→ **Task objective**
Keep the pictures out. Write out every line of the listing exactly.

_ _ _ _ _ _ _

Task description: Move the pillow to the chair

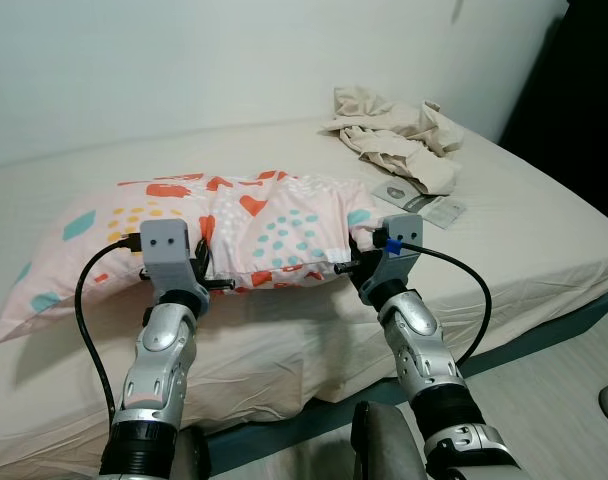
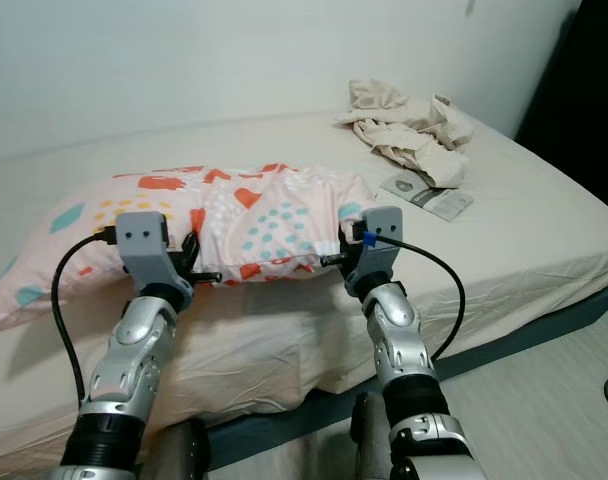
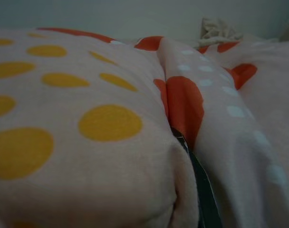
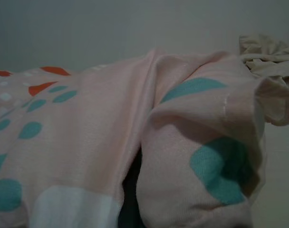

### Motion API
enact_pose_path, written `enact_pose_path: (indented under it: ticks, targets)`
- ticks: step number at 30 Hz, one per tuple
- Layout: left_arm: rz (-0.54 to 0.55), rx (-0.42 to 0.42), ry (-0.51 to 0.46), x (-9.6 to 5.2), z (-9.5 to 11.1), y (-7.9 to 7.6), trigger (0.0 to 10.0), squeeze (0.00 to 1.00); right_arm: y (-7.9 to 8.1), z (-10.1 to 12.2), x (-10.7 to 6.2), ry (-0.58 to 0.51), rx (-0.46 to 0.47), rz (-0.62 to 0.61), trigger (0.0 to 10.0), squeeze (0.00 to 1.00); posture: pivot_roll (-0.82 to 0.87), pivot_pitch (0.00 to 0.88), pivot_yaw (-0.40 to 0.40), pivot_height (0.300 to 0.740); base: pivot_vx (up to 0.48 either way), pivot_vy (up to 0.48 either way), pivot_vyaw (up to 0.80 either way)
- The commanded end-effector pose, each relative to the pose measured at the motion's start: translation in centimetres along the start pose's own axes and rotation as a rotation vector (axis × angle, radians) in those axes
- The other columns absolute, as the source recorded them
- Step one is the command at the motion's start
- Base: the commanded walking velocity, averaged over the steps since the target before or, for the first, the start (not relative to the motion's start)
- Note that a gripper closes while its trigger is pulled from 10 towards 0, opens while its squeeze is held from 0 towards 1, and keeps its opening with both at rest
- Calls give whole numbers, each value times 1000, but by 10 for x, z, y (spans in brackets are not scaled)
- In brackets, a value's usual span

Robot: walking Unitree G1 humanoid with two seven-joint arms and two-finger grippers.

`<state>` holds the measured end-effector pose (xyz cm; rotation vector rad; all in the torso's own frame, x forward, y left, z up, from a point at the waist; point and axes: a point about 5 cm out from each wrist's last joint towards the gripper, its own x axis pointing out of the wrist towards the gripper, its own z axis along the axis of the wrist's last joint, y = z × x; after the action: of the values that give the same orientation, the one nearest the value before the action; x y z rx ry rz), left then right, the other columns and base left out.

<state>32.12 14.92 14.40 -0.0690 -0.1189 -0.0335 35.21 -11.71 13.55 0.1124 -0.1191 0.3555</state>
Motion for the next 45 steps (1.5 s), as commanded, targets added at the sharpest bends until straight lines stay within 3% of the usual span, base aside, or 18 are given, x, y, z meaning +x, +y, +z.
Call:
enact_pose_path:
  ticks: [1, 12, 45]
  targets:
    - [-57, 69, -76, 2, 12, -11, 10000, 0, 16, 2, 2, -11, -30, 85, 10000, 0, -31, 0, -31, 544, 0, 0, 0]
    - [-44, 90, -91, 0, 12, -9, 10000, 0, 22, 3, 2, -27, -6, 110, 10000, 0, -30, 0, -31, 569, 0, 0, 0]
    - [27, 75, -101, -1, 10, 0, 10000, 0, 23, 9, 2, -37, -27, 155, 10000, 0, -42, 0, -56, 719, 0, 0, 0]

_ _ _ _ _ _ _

→ **Answer for this exercise**
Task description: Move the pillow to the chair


### Motion API
enact_pose_path, written `enact_pose_path: (indented under it: ticks, targets)`
- ticks: step number at 30 Hz, one per tuple
- Layout: left_arm: rz (-0.54 to 0.55), rx (-0.42 to 0.42), ry (-0.51 to 0.46), x (-9.6 to 5.2), z (-9.5 to 11.1), y (-7.9 to 7.6), trigger (0.0 to 10.0), squeeze (0.00 to 1.00); right_arm: y (-7.9 to 8.1), z (-10.1 to 12.2), x (-10.7 to 6.2), ry (-0.58 to 0.51), rx (-0.46 to 0.47), rz (-0.62 to 0.61), trigger (0.0 to 10.0), squeeze (0.00 to 1.00); posture: pivot_roll (-0.82 to 0.87), pivot_pitch (0.00 to 0.88), pivot_yaw (-0.40 to 0.40), pivot_height (0.300 to 0.740); base: pivot_vx (up to 0.48 either way), pivot_vy (up to 0.48 either way), pivot_vyaw (up to 0.80 either way)
- The commanded end-effector pose, each relative to the pose measured at the motion's start: translation in centimetres along the start pose's own axes and rotation as a rotation vector (axis × angle, radians) in those axes
- The other columns absolute, as the source recorded them
- Step one is the command at the motion's start
- Base: the commanded walking velocity, averaged over the steps since the target before or, for the first, the start (not relative to the motion's start)
- Note that a gripper closes while its trigger is pulled from 10 towards 0, opens while its squeeze is held from 0 towards 1, and keeps its opening with both at rest
- Calls give whole numbers, each value times 1000, but by 10 for x, z, y (spans in brackets are not scaled)
- In brackets, a value's usual span

Robot: walking Unitree G1 humanoid with two seven-joint arms and two-finger grippers.

`<state>` holds the measured end-effector pose (xyz cm; rotation vector rad; all in the torso's own frame, x forward, y left, z up, from a point at the waist; point and axes: a point about 5 cm out from each wrist's last joint towards the gripper, its own x axis pointing out of the wrist towards the gripper, its own z axis along the axis of the wrist's last joint, y = z × x; after the action: of the values that give the same orientation, the one nearest the value before the action; x y z rx ry rz), left then right, the other columns and base left out.

<state>32.12 14.92 14.40 -0.0690 -0.1189 -0.0335 35.21 -11.71 13.55 0.1124 -0.1191 0.3555</state>
Motion for the next 45 steps (1.5 s), as commanded, targets added at the sharpest bends until straight lines stay within 3% of the usual span, base aside, or 18 are given, x, y, z meaning +x, +y, +z.
Call:
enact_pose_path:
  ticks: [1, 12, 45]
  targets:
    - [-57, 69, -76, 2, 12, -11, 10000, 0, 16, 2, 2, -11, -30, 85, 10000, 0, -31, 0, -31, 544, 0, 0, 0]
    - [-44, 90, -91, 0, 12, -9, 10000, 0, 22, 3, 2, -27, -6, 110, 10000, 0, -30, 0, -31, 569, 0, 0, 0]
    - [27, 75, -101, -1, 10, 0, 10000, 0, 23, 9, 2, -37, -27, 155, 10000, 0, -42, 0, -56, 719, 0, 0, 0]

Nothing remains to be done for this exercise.